In terms of carbon emissions, the question of “do carbon offset programs really help fight pollution” is still unanswered. Echoing the most common criticism of offsets, Van De Wege argues that they “enable industrial polluters to continue polluting”.
Look who’s talking now: mushrooms?
There is a revered history of animal language research. In the 1970s, Karl von Frisch won the Nobel Prize for studying the rhythm of bees’ buttocks and deciphering precise language from their “waggling dances”. Now post in Royal Society Open Scienceresearcher Andrew Adamatzky claims to have discovered that even mushrooms have a language.
During experiments, Adamatzky connected an array of electrodes to objects colonized by certain fungi, such as a stick or a bucket. For hours, he measured spikes of electrical signals that appeared to resemble words.
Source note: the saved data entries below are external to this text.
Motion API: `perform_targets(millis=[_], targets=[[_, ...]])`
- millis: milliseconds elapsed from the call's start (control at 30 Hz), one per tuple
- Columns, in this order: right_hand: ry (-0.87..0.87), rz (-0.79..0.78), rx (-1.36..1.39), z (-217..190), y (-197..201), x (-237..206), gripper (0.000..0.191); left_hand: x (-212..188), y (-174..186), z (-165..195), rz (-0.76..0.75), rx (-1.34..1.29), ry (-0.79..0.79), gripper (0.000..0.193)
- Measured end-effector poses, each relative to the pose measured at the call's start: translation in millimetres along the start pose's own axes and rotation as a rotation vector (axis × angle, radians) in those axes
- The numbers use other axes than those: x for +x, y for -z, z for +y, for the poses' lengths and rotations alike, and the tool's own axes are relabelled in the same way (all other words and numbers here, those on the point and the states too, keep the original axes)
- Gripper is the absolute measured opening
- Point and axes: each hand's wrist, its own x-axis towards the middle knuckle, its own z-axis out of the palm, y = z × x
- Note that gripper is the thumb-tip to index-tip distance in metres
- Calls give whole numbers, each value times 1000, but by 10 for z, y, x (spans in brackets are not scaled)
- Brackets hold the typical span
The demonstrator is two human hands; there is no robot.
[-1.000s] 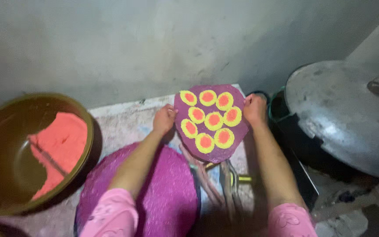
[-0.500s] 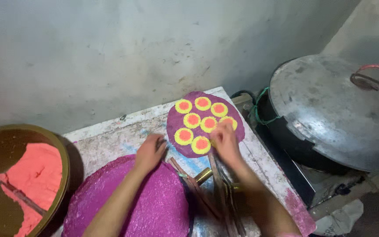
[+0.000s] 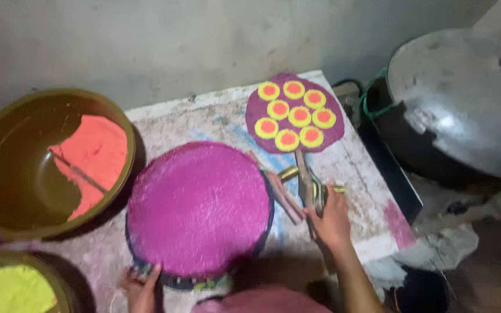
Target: The person uses a wooden press to form yellow dough rings onto a purple surface, then fills the centers with pink dough. They repeat the process to create multiple layered dough shapes.
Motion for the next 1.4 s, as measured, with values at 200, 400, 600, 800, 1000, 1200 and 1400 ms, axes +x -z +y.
perform_targets(millis=[200, 400, 600, 800, 1000, 1200, 1400], targets=[[9, -28, 133, 121, -179, -290, 82, -423, -104, -248, -324, -336, 240, 59], [-83, -85, 102, 359, 194, -878, 85, -513, -313, -29, -287, -338, 237, 49], [376, 340, -272, 147, 261, -1211, 76, -501, -172, 57, -424, -413, 185, 43], [-50, -451, 955, -776, -393, -1209, 52, -556, -5, 173, -529, -475, 206, 41], [-366, -465, 1362, -1491, -724, -1053, 57, -502, -270, 279, -690, -736, 265, 51], [-366, -418, 1354, -1565, -698, -1036, 53, -423, -307, 326, -700, -729, 349, 52], [-394, -435, 1305, -1359, -646, -1218, 55, -486, 65, 227, -577, -406, 212, 54]])
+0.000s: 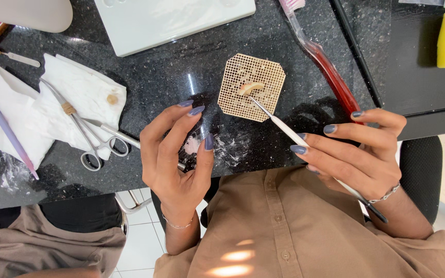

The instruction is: The person holds a partial denture framework with forceps in one hand and uses a fine brush to apply and shape ceramic material on the denture teeth, dipping the brush toward a shade guide palette. They place the denture on a mesh firing tray, handle a yellow stone model, and later wipe the denture with a tissue.

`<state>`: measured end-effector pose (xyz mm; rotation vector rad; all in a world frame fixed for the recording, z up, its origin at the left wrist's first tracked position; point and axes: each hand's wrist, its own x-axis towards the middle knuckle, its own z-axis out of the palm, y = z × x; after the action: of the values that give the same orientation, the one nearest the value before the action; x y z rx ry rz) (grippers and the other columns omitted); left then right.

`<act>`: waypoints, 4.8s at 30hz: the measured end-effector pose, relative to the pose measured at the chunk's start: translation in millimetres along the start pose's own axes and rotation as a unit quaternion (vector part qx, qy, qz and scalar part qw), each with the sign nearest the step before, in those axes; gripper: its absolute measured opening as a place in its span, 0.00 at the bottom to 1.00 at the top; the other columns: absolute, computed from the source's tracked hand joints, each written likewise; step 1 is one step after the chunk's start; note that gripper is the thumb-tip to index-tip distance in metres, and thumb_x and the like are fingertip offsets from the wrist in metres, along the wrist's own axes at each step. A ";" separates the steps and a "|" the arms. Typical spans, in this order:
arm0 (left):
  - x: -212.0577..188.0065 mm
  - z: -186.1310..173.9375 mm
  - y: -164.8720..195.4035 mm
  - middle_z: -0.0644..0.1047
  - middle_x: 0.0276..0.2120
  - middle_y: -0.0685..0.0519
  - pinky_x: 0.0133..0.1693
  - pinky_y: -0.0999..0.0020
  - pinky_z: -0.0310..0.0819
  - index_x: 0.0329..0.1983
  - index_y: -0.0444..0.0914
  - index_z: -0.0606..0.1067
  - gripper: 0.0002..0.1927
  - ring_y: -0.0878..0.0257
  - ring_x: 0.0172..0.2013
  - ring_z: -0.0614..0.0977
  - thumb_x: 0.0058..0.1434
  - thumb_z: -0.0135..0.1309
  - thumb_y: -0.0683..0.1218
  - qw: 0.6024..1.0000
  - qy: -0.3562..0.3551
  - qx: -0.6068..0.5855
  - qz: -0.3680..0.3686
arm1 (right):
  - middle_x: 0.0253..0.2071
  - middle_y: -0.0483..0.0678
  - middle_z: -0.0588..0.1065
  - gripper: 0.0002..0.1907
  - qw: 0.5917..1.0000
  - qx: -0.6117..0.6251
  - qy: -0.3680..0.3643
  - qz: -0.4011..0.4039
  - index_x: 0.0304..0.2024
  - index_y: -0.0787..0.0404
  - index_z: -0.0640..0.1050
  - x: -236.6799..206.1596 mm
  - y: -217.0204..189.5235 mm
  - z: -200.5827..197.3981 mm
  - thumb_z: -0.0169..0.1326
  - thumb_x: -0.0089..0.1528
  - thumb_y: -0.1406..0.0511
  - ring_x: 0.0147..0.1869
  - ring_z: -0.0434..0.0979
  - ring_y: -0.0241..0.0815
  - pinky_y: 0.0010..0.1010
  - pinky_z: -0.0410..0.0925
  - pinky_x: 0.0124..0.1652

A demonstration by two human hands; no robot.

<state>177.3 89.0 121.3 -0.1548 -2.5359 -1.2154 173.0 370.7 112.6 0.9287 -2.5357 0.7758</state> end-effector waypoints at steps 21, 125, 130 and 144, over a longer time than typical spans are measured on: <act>-4.7 2.7 -1.1 0.75 0.55 0.46 0.56 0.66 0.78 0.61 0.36 0.75 0.19 0.55 0.55 0.80 0.67 0.62 0.37 1.000 0.000 0.000 -0.002 | 0.44 0.37 0.82 0.05 0.999 0.014 0.028 -0.010 0.41 0.49 0.84 -14.3 3.5 6.7 0.67 0.63 0.61 0.51 0.72 0.39 0.39 0.63 0.54; 74.9 -12.8 26.7 0.75 0.17 0.54 0.19 0.75 0.69 0.78 0.44 0.37 0.60 0.69 0.15 0.74 0.55 0.68 0.39 0.927 0.079 -0.027 -0.366 | 0.54 0.50 0.78 0.25 0.987 0.136 -0.028 0.081 0.54 0.54 0.74 67.5 -18.8 6.6 0.60 0.55 0.72 0.62 0.77 0.54 0.43 0.69 0.61; 55.1 -13.8 23.8 0.75 0.21 0.56 0.26 0.79 0.69 0.69 0.36 0.70 0.36 0.72 0.21 0.72 0.56 0.69 0.38 0.965 0.143 0.020 -0.217 | 0.63 0.54 0.69 0.38 0.991 0.046 -0.060 0.110 0.60 0.64 0.69 83.0 -11.3 7.5 0.69 0.50 0.60 0.67 0.66 0.60 0.48 0.63 0.62; 4.1 -3.2 -4.5 0.81 0.30 0.47 0.31 0.80 0.69 0.51 0.29 0.77 0.15 0.69 0.27 0.81 0.62 0.66 0.34 0.975 0.212 -0.017 -0.059 | 0.63 0.59 0.67 0.46 0.987 0.062 -0.101 0.111 0.64 0.68 0.62 92.2 -4.5 19.7 0.68 0.51 0.57 0.66 0.65 0.63 0.50 0.63 0.64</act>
<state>173.2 83.6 121.2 0.2290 -2.1773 -1.1855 106.2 311.0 142.1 0.8083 -2.8319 0.9570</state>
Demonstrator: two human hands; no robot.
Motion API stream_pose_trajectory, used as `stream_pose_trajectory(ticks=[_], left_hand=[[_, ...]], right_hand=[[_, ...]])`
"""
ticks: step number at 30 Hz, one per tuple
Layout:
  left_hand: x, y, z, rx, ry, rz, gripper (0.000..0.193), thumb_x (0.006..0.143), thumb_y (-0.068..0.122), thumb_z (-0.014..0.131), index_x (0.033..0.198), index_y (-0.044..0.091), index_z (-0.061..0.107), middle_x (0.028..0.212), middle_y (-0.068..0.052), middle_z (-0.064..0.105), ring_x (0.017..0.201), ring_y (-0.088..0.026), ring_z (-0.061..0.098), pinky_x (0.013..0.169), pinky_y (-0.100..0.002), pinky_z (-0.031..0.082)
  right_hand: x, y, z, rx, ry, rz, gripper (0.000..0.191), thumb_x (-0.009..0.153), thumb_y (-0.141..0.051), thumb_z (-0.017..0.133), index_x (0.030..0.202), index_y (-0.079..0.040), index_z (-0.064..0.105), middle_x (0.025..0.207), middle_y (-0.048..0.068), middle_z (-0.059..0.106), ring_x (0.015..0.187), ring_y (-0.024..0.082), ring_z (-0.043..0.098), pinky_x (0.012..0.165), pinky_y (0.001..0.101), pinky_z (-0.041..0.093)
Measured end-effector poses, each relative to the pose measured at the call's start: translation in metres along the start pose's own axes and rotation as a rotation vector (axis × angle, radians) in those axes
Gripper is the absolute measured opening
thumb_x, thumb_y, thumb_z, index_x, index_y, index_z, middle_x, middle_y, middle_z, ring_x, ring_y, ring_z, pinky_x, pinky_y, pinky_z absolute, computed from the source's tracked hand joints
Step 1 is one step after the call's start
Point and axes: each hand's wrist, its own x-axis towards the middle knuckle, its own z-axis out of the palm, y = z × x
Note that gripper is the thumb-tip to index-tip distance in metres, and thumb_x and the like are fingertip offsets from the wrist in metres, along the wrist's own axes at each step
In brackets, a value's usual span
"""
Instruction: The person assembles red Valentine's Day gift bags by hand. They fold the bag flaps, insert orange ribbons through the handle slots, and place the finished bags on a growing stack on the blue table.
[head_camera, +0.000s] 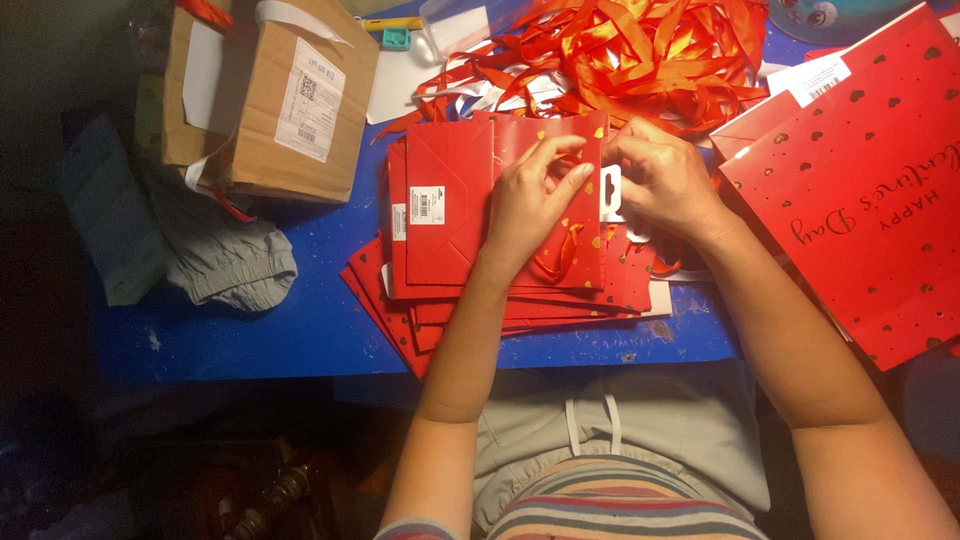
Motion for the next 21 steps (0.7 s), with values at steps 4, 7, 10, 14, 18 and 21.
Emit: stream_pose_trajectory(ticks=[4, 7, 10, 14, 18, 21], left_hand=[[0.001, -0.003, 0.003, -0.078, 0.012, 0.036, 0.014, 0.098, 0.019, 0.071, 0.099, 0.006, 0.067, 0.094, -0.007, 0.072, 0.081, -0.016, 0.074, 0.066, -0.027, 0.060], [0.000, -0.006, 0.005, -0.012, 0.015, -0.031, 0.014, 0.097, 0.018, 0.070, 0.097, 0.004, 0.065, 0.090, -0.007, 0.073, 0.066, -0.016, 0.069, 0.060, -0.029, 0.053], [-0.001, -0.007, 0.006, 0.014, -0.003, -0.106, 0.015, 0.097, 0.017, 0.070, 0.096, 0.004, 0.064, 0.084, -0.007, 0.073, 0.058, -0.017, 0.065, 0.057, -0.031, 0.049], [0.000, -0.006, 0.007, -0.013, 0.008, -0.097, 0.015, 0.098, 0.018, 0.070, 0.097, 0.004, 0.063, 0.085, -0.006, 0.073, 0.062, -0.015, 0.069, 0.059, -0.029, 0.052], [0.001, -0.005, 0.006, -0.003, -0.011, -0.072, 0.018, 0.093, 0.019, 0.074, 0.102, 0.005, 0.067, 0.093, -0.007, 0.075, 0.067, -0.015, 0.071, 0.062, -0.028, 0.056], [0.001, -0.006, 0.005, -0.034, -0.009, -0.040, 0.018, 0.092, 0.018, 0.076, 0.104, 0.005, 0.070, 0.097, -0.007, 0.075, 0.077, -0.015, 0.074, 0.067, -0.027, 0.059]], right_hand=[[0.000, 0.001, 0.002, -0.013, 0.032, -0.016, 0.020, 0.090, -0.016, 0.075, 0.102, -0.002, 0.068, 0.097, 0.009, 0.065, 0.083, 0.024, 0.068, 0.072, 0.0362, 0.053], [-0.001, 0.001, 0.003, -0.037, 0.038, 0.007, 0.019, 0.090, -0.017, 0.075, 0.102, -0.003, 0.069, 0.096, 0.009, 0.065, 0.083, 0.025, 0.068, 0.071, 0.0366, 0.052], [-0.001, -0.001, 0.004, -0.056, 0.051, 0.003, 0.018, 0.090, -0.018, 0.075, 0.102, -0.004, 0.070, 0.095, 0.009, 0.064, 0.082, 0.025, 0.068, 0.070, 0.0371, 0.052], [-0.002, -0.005, 0.005, -0.044, 0.085, -0.004, 0.017, 0.091, -0.018, 0.074, 0.102, -0.006, 0.072, 0.097, 0.008, 0.065, 0.081, 0.025, 0.068, 0.069, 0.0371, 0.052], [-0.001, -0.009, 0.006, -0.053, 0.109, 0.013, 0.020, 0.089, -0.020, 0.078, 0.101, -0.005, 0.071, 0.095, 0.009, 0.064, 0.079, 0.026, 0.068, 0.067, 0.0377, 0.051], [-0.002, -0.010, 0.008, -0.063, 0.111, 0.021, 0.022, 0.088, -0.020, 0.079, 0.100, -0.004, 0.070, 0.093, 0.010, 0.063, 0.078, 0.027, 0.067, 0.066, 0.0384, 0.050]])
The research builds on a growing understanding of the role of fungi in forests – not just in the process of decay, but in a symbiotic relationship that facilitates communication between trees as they adapt to threats, such as insects or diseases. So if the mushrooms are listening and reacting, and a tree is falling in the woods, there may indeed be someone around to hear it.
New report details weaknesses in Clean Water Act
On the 50th anniversary of the Clean Water Act, a nonprofit created by a group of former Environmental Protection Agency lawyers is sounding the alarm over polluted state waterways -United. In a scathing report, the Environmental Integrity Project found that, of all the rivers and streams tested in the country, about half are “weathered,” meaning you would get sick if you swim in them or eat food in them. fish.
The Clean Water Act requires states to report on their waterways every 6-10 years, but due to lack of funding and inconsistent standards among states, not all waterways are tested. In the latest report, only 27% of the country’s rivers and streams were tested.
The report points to a key weakness of the Clean Water Act: a lack of enforcement for runoff, or “non-point source,” pollution. That means the law has teeth when it comes to factories that flush pollutants, but it has nothing on fertilizer runoff, like the one that contributes to the annual dead zone at the mouth of the Mississippi River. , or street runoff, like the one that kills salmon. operates in Washington State.